Have recently acquired 4 piggies myself and didn't realise how often they need their nails clipping. It might be worth mentioning that in the OP and also a guide on the best way to do this if attempting it yourself.


----------



## Emmily

I used to have three guinea pigs years ago. I was shocked one summers day to discover I'd been offering my guinea pigs warm water.

Although the hutch was partly shaded, the front, which held the water bottle was in sunlight, the sun had heated not only the water, but the metal tip at the end which they drank from, so I had to find a way to shade the water bottle.

For a tunnel for my guinea pigs, mostly for in their run, I had a couple of cut off piece of carpet tube, the thick cardboard tubes that carpets are delivered on; not sure they're classed as safe, but I never had any problems with them.
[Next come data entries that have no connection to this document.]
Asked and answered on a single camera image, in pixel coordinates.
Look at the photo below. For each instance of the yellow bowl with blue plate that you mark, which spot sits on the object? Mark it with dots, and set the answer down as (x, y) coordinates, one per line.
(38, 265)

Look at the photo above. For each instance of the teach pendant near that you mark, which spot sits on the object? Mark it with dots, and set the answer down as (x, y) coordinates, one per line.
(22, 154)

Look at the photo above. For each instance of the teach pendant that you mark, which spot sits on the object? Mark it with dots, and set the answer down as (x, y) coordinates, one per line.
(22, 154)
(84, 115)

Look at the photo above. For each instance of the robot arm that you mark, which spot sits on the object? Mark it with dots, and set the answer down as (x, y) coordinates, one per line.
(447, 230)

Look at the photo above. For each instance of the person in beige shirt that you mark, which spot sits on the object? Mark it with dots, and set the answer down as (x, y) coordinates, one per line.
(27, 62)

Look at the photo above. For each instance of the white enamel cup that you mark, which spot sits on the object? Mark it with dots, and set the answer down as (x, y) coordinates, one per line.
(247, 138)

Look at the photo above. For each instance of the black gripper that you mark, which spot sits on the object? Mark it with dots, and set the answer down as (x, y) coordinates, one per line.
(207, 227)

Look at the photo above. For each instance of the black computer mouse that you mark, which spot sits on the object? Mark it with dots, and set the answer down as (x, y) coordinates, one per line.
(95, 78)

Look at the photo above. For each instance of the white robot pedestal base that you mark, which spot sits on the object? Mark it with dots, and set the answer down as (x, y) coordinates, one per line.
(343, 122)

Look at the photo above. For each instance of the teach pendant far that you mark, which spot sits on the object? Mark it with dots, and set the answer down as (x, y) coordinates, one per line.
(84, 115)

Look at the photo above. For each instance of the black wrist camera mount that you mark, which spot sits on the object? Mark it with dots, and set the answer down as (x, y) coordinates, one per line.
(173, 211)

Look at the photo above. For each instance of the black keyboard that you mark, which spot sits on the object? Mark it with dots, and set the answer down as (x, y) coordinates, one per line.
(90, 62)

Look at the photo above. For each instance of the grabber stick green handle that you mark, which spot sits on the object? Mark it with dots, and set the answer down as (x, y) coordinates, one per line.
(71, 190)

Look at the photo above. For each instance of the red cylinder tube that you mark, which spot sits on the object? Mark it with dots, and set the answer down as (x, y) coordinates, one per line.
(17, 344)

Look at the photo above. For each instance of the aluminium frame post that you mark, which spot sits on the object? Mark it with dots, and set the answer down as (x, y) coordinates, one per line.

Guinea pigs are my favourite small pet, we can't afford any more pets at the momnet, but would very much like to keep guinea pigs again, one day.  

(Hmmm though not sure how practical that would be with two terrier crosses :eek6


----------



## PetsRUs

Another thing to remember when buying a guinea pig, there is no need to buy a luxury house or mini home for them to rest in. I was tempted too, but I bought a cheap plastic stool for only £1.00, and is bigger than a standard cage.


----------



## CarolineH

PetsRUs said:


> Another thing to remember when buying a guinea pig, there is no need to buy a luxury house or mini home for them to rest in. I was tempted too, but I bought a cheap plastic stool for only £1.00, and is bigger than a standard cage.


I bought some small plastic storage boxes and cut doorways in one side of them. They may great hideys and are easy to wash plus no floor to be soiled. They just sit on the hay in the hutch or run.


----------



## Jamie760

PetsRUs said:


> Another thing to remember when buying a guinea pig, there is no need to buy a luxury house or mini home for them to rest in. I was tempted too, but I bought a cheap plastic stool for only £1.00, and is bigger than a standard cage.


Sometimes, the stool may be to high for the Guinea Pig. You could buy a cheap plastic igloo, which gives them more comfort. I would also recommend those log tunnels. Although, when I give them floor time. I make cardboard houses and tubes, paper bags, newspaper tents, a cosy, cuddle cups and even a play tent.


----------



## happysaz133

Carmez said:


> Do u even get these?
> Wonder if guineas like them and if they are safe?


They are available, but very dangerous to guinea pigs backs, so best to avoid them


----------



## CarolineH

Guinea pigs neither like nor need exercise balls. Plus using one would overheat the guinea pig. Avoid, avoid, avoid.


----------



## animalsme

Thank you : ) 
You are very kind to share

Have been searching for this for couple of hours!


----------



## SandyR

Hi

I have 3 piggies in a two story hutch. When the weather is bad are they ok to stay in the hutch. I hear they should not get feet and belly wet but the ground is always damp in winter. Also is it right you should not bring them indoors if they are outside all the time. I'm just worried they are not getting enough exercise.

Thanks


----------



## swatton42

SandyR said:


> Hi
> 
> I have 3 piggies in a two story hutch. When the weather is bad are they ok to stay in the hutch. I hear they should not get feet and belly wet but the ground is always damp in winter. Also is it right you should not bring them indoors if they are outside all the time. I'm just worried they are not getting enough exercise.
> 
> Thanks


This might sound daft but is your 2 storey hutch a 2 storey hutch, or a hutch with a run underneath? If it's a 2 storey hutch with a wooden base they should be OK, if not I would probably say it is too damp at the moment for them.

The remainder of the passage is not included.